Recycling Lumber, Tree Waste, and Pallets
In 2017 alone, the EPA estimated that 18 million tons of wood waste was landfilled, with only 3 million tons of that being recycled (source). When you bring your wood waste to be recycled at SCS we’re providing a sustainable solution to a very real problem. We use our patented Airburner technology to process your pallets, untreated lumber, brush, and logs into high-quality biochar which sequesters CO2 and can be used in a variety of ways. If all wood waste was processed to biochar we could sequester over 9 million tons of CO2 per year. Recycling your wood waste is just one way you can help build a better, more sustainable tomorrow.

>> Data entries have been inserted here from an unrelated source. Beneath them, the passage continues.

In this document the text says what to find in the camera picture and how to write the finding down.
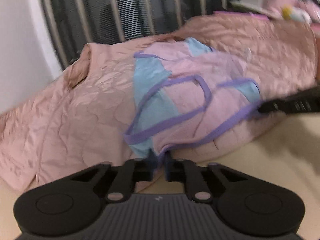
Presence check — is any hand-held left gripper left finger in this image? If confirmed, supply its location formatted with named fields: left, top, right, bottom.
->
left=71, top=152, right=159, bottom=204

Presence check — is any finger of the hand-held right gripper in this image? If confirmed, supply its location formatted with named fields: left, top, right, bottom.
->
left=259, top=96, right=297, bottom=115

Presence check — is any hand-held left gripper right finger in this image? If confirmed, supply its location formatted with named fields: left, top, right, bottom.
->
left=164, top=153, right=248, bottom=203

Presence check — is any pink and blue mesh vest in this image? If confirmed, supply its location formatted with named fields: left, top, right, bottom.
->
left=124, top=37, right=263, bottom=159

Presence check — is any pink quilted jacket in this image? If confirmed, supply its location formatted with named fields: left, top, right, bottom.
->
left=0, top=12, right=320, bottom=193

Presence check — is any yellow and white plush toy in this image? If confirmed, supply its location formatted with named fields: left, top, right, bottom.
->
left=281, top=5, right=312, bottom=23

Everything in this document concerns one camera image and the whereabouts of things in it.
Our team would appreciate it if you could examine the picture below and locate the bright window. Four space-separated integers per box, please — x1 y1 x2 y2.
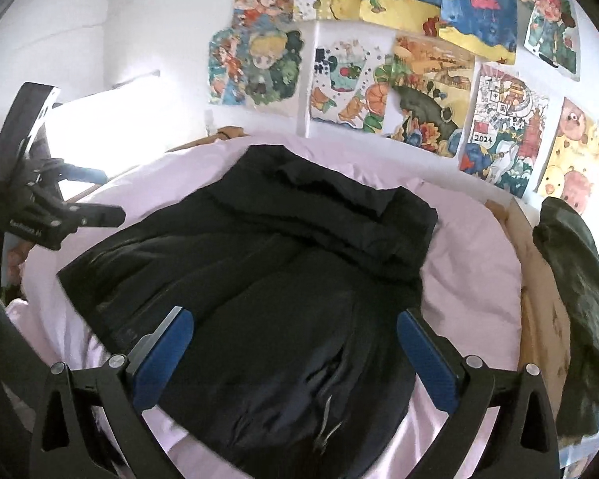
45 80 210 200

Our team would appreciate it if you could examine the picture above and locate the red-haired boy drawing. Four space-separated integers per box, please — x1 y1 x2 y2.
515 0 582 82

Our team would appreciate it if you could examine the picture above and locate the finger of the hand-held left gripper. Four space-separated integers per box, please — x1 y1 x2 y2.
55 158 109 185
72 203 127 234

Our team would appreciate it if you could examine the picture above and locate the wooden bed frame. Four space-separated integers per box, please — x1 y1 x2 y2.
77 126 572 410

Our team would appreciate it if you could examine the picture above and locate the dark green cloth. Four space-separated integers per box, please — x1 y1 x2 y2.
532 196 599 442

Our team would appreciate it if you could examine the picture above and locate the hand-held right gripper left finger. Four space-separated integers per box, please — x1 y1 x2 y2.
30 305 196 479

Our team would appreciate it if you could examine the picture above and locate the black padded jacket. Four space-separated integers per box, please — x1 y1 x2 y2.
57 144 440 479

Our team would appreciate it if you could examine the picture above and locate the pink jellyfish drawing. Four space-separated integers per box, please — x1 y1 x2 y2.
438 0 520 65

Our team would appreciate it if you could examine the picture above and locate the pink bed blanket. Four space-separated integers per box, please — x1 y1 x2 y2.
5 135 525 479

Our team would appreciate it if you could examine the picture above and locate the landscape fields drawing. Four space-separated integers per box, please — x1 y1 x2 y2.
387 34 477 159

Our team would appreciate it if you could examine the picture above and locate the pink pigs and chicks drawing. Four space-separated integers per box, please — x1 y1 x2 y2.
534 96 599 213

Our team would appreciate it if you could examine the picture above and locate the drink cup and oranges drawing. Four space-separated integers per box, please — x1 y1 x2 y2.
307 22 405 135

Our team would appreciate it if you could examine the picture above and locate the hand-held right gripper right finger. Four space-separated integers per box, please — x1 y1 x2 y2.
397 308 562 479

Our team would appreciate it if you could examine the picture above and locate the blond-haired boy drawing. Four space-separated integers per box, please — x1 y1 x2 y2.
234 22 305 118

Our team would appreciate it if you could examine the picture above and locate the orange-haired girl drawing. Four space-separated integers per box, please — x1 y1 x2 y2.
232 0 300 28

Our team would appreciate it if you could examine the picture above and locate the city buildings drawing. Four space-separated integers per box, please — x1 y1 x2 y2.
458 62 551 199

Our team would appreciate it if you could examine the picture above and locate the swimming girl drawing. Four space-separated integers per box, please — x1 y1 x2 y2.
208 27 245 105

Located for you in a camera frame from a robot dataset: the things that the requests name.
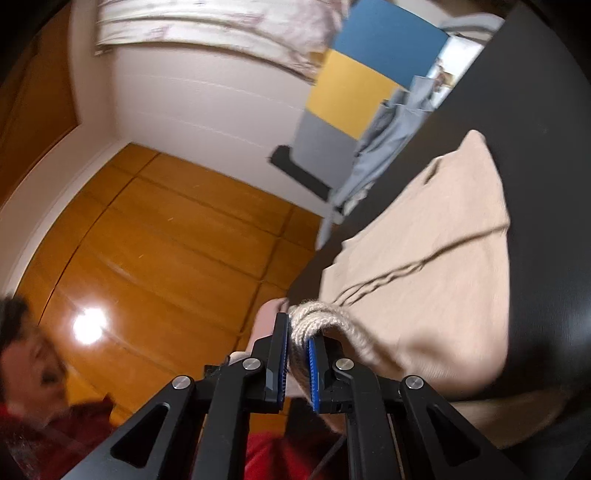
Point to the wooden door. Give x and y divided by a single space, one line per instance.
32 129

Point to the printed white seat cushion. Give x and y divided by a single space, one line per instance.
461 55

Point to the beige knit sweater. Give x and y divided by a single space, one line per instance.
415 300

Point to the person's red top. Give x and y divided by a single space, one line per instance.
272 457

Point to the grey-blue garment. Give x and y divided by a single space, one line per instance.
383 147

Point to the floral white curtain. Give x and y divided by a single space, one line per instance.
207 18

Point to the pink folded garment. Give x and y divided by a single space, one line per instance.
265 323

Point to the grey yellow blue chair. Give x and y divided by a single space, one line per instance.
383 32

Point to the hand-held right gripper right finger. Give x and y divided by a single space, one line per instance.
315 374

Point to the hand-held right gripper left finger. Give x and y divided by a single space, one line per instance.
277 369

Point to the person's head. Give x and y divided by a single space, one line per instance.
32 364

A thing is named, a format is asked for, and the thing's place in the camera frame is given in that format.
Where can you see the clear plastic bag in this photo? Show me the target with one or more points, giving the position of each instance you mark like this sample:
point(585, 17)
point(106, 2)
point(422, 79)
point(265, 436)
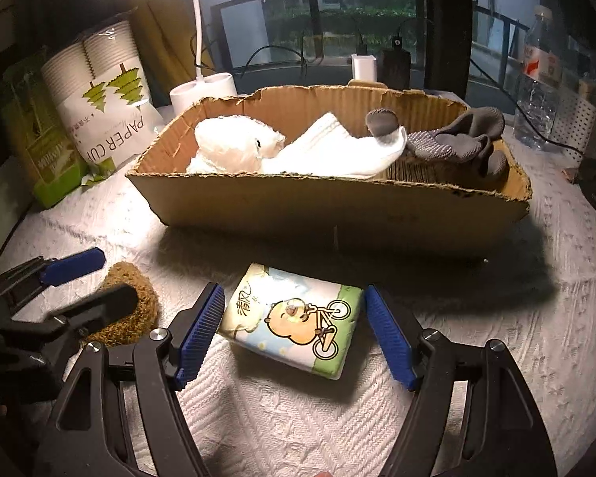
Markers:
point(228, 144)

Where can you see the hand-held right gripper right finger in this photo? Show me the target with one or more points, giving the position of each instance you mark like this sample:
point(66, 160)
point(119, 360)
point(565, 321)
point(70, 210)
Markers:
point(390, 338)

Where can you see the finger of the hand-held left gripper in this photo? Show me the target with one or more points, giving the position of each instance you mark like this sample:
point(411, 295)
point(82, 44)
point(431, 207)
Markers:
point(74, 262)
point(104, 304)

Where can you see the white paper cup package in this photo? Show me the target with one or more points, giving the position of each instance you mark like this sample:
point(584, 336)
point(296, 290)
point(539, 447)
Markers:
point(104, 84)

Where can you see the dark charger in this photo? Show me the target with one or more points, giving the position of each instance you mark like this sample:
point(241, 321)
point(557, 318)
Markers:
point(396, 69)

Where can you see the yellow curtain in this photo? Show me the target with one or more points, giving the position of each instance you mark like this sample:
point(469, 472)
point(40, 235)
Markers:
point(169, 44)

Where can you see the white foam cloth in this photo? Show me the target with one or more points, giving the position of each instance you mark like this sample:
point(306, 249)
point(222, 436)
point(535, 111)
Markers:
point(328, 150)

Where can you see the white desk lamp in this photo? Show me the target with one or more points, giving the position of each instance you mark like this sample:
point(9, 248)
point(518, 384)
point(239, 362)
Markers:
point(203, 92)

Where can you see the grey dotted glove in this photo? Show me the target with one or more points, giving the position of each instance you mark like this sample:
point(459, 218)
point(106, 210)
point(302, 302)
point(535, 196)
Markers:
point(427, 145)
point(479, 124)

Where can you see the brown round scrubber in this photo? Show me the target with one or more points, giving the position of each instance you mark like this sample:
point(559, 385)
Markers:
point(129, 276)

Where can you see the clear water bottle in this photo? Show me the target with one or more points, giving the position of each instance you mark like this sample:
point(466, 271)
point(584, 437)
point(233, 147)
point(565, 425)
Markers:
point(536, 99)

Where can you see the cardboard box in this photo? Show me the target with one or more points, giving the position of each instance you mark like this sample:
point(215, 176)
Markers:
point(328, 218)

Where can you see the white perforated holder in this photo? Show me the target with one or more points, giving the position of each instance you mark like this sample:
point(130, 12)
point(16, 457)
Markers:
point(578, 124)

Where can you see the dark window frame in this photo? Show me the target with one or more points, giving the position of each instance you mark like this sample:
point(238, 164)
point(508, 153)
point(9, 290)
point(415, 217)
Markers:
point(447, 25)

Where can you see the green snack packet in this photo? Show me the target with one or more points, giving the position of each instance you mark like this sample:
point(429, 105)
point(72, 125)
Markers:
point(44, 159)

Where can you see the white textured tablecloth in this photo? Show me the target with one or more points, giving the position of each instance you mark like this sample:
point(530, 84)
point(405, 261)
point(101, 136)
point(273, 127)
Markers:
point(477, 357)

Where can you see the white charger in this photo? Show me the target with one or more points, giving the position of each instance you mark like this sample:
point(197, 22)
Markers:
point(363, 67)

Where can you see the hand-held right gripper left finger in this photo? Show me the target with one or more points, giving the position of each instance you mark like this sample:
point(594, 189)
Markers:
point(198, 338)

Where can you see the cartoon printed tissue pack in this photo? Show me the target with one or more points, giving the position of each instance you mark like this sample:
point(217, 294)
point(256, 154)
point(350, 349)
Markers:
point(288, 323)

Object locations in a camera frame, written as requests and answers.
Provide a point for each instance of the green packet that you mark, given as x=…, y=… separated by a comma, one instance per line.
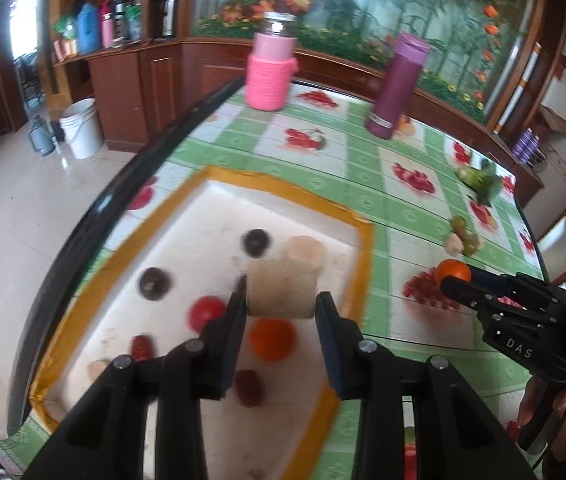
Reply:
x=65, y=27

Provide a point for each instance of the green leafy vegetable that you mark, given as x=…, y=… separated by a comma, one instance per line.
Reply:
x=480, y=180

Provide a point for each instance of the large orange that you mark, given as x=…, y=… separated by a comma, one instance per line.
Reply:
x=272, y=338

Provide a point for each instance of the black thermos flask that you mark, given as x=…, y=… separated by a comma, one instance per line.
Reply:
x=169, y=15
x=120, y=17

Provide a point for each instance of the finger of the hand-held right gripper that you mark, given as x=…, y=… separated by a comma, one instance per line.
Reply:
x=493, y=282
x=468, y=295

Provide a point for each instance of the pink knitted jar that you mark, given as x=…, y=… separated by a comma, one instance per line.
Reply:
x=268, y=70

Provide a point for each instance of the blue plastic jug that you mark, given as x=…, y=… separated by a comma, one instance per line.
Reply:
x=88, y=30

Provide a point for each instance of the white plastic bucket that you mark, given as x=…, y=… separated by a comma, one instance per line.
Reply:
x=82, y=130

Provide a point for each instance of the red date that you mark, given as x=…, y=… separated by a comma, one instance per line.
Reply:
x=140, y=347
x=249, y=388

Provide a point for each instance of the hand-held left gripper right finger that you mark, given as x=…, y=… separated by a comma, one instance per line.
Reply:
x=333, y=345

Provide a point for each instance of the two purple bottles on cabinet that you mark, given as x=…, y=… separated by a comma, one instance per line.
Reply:
x=522, y=146
x=533, y=150

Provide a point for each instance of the white and gold roll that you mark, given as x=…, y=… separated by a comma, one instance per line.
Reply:
x=518, y=87

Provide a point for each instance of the green plum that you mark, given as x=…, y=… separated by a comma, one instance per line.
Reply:
x=459, y=223
x=472, y=245

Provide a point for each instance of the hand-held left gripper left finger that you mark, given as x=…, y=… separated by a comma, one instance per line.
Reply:
x=230, y=340

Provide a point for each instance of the pink bottle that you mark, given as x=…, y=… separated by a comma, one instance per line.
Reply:
x=107, y=27

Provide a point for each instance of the yellow-rimmed white tray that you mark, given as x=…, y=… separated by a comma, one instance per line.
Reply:
x=203, y=220

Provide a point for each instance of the medium orange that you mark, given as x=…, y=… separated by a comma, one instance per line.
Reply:
x=454, y=269

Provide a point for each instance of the flower-print glass panel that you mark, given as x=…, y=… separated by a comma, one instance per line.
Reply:
x=363, y=0

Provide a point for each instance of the grey-blue water jug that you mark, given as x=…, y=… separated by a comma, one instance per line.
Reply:
x=42, y=137

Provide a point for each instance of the wooden sideboard cabinet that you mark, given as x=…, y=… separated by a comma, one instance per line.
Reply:
x=128, y=95

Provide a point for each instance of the dark brown plum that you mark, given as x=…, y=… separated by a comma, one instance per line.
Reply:
x=154, y=284

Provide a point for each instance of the green fruit-print tablecloth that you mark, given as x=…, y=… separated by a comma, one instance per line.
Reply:
x=363, y=180

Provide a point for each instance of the purple thermos bottle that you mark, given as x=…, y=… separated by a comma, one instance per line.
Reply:
x=398, y=85

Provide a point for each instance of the red tomato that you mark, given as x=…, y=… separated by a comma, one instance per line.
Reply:
x=205, y=311

Wood waste is choking out our planet, with more being generated than what we can recycle. There is little to no market for the recycled product and the recycling process consumes so much fuel, its environmental benefits are questionable. The only viable solution is to utilize an air curtain burner—like our Air Burner—that can burn wood waste in the most cost-effective and environmentally-friendly way possible. Our Air Burner’s air curtain machine can burn the wood naturally utilizing pyrolysis and using virtually no hydrocarbon fuels. All that remains after the burn is a nutrient rich soil amendment called biochar and providing a carbon negative platform.
Biochar reduces plant mortality by improving moisture dynamics, creating a buffering effect that protects fragile root structures in drought conditions.
When combined with organic matter and mineralization, biochar improves plant-microbe synergy and restores depleted soils.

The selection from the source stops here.